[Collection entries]

★ ★ ★ ★ ★ ★ ★

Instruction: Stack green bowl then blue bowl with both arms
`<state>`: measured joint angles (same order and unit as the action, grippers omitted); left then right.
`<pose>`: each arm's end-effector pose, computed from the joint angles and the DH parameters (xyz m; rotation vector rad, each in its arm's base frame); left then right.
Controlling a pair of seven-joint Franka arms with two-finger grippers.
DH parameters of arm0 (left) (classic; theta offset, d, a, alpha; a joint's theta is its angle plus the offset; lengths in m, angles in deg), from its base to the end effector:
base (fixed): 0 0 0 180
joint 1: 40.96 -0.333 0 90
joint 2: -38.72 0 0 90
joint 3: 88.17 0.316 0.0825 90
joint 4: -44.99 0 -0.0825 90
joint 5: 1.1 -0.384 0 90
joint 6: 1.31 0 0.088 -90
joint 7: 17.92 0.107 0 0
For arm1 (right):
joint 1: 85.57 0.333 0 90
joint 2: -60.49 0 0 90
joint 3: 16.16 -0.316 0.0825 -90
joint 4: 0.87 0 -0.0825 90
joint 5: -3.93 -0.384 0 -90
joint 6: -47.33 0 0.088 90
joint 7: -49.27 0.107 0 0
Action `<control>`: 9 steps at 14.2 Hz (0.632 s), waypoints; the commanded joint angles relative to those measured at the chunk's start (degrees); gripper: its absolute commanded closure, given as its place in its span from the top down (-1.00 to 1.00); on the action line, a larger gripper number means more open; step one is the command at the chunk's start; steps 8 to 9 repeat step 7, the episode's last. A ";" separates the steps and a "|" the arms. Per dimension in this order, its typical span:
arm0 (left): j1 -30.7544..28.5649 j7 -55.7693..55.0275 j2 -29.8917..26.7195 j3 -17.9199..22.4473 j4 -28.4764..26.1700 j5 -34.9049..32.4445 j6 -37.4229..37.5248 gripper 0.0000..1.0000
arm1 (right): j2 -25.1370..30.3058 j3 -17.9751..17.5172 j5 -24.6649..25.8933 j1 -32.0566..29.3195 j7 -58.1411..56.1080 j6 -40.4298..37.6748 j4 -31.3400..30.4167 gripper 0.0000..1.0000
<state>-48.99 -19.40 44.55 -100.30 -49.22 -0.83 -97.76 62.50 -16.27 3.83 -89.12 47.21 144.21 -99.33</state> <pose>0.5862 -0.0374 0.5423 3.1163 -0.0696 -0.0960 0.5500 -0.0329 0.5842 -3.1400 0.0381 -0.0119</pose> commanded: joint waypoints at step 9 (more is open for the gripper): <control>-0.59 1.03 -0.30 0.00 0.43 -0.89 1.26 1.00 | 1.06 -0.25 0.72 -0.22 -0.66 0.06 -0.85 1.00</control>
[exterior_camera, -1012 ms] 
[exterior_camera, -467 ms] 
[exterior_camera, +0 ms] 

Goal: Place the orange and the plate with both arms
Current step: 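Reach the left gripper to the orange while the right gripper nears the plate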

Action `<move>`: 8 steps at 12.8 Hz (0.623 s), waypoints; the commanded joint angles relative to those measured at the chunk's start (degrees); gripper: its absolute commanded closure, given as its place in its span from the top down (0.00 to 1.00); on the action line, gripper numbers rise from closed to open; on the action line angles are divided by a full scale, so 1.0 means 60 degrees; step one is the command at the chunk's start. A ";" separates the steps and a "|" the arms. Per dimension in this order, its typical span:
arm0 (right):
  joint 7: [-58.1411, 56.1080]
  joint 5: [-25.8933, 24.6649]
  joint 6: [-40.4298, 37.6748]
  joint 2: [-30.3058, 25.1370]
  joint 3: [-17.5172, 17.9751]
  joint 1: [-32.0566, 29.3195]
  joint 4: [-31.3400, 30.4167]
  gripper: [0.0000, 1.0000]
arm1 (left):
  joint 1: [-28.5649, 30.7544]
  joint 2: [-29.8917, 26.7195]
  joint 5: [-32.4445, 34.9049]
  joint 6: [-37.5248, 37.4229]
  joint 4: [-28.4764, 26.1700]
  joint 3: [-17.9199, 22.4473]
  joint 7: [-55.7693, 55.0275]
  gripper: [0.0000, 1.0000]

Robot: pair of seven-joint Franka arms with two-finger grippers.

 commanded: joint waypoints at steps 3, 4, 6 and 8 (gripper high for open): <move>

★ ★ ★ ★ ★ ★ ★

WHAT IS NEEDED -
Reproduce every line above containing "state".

EXERCISE ANSWER -
`<state>`: measured joint angles (same order and unit as the action, grippers omitted); left then right.
<state>-48.99 -19.40 44.55 -100.30 -49.22 -0.83 -97.76 62.50 -16.27 3.83 -89.12 47.21 144.21 -99.33</state> <pose>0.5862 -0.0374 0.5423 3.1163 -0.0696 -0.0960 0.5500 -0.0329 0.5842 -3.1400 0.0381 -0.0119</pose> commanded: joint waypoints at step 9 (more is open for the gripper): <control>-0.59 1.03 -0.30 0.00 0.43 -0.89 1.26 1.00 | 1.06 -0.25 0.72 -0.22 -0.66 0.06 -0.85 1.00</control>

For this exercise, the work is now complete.